Moreover, the government’s proposal to make the disclosure retrospective is in line with the global best practices. Many developed countries, including the United States and the United Kingdom, have similar regulations in place where the details of bonds are made public. This not only promotes transparency but also helps in preventing fraudulent activities in the bond market. In fact, the government’s move to make the disclosure retrospective is a step towards aligning with the global standards.

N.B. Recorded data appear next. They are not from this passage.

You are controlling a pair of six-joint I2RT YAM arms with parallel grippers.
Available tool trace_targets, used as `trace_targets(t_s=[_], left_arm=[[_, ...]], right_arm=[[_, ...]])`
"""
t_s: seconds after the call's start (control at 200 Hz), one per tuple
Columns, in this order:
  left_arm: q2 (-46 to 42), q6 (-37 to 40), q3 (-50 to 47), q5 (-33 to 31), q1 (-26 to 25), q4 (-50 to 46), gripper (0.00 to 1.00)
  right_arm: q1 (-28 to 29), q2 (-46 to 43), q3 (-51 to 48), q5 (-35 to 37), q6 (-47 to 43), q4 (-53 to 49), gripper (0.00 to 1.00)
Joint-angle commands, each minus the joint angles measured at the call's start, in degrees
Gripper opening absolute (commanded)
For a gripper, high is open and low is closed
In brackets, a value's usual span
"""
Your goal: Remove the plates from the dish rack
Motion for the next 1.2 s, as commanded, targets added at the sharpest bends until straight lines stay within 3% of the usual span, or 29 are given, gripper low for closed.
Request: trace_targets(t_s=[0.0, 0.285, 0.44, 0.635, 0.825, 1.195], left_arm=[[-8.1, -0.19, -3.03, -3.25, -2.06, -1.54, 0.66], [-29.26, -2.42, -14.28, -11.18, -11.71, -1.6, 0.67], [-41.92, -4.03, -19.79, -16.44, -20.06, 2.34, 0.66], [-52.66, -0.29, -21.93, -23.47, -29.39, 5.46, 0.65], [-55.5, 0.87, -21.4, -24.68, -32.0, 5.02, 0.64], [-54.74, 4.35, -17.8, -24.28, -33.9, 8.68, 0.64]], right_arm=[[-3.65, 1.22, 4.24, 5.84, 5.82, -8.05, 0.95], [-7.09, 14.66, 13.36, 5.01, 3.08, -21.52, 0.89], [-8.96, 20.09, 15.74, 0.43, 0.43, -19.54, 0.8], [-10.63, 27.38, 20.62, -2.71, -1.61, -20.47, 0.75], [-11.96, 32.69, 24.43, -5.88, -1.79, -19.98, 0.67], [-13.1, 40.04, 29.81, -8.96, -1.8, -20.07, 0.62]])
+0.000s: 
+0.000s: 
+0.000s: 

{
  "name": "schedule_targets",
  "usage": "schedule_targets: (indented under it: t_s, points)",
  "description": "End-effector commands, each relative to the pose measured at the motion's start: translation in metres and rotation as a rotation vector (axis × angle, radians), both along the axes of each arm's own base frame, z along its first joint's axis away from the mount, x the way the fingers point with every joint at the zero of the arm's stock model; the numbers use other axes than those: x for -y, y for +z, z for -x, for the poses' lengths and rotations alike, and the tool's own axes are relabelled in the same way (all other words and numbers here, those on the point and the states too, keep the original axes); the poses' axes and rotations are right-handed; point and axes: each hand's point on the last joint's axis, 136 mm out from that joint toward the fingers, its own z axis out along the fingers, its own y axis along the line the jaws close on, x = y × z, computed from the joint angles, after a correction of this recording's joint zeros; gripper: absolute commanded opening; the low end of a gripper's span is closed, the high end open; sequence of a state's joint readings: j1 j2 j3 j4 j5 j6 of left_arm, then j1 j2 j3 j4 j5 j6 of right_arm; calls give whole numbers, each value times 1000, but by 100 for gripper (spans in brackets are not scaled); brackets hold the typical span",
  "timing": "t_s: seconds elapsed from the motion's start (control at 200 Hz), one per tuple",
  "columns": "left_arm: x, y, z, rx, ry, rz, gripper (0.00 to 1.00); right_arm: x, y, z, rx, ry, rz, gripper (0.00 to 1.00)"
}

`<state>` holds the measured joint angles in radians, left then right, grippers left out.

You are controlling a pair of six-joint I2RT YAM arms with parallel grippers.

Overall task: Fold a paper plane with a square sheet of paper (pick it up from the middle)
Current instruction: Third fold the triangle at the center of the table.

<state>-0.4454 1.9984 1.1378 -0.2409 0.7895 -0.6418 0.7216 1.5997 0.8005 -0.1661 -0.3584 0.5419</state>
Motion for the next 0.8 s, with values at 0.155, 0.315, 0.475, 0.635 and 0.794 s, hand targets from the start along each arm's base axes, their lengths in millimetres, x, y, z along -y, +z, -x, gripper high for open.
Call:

It is also important to note that the retrospective disclosure of bond details would not have any adverse impact on the bond market. In fact, it would only strengthen the market by promoting transparency and accountability. The concerns raised by FICCI, Assocham and CII seem to be based on the assumption that the bondholders would be reluctant to invest if their names are made public. However, this argument is flawed as the bondholders are well aware of the regulations and have already agreed to the terms and conditions of the contract.
In conclusion, the concerns raised by FICCI, Assocham and CII regarding the retrospective disclosure of bond details seem to be unfounded. The Supreme Court’s decision on the matter has already settled the issue and the government’s move to make the disclosure retrospective is in line with the global best practices. It is high time that the industry bodies focus on promoting transparency and accountability in the financial sector rather than trying to protect the interests of a few individuals or entities. The government’s decision is a step towards building a stronger and more transparent bond market, which will ultimately benefit the economy and the investors.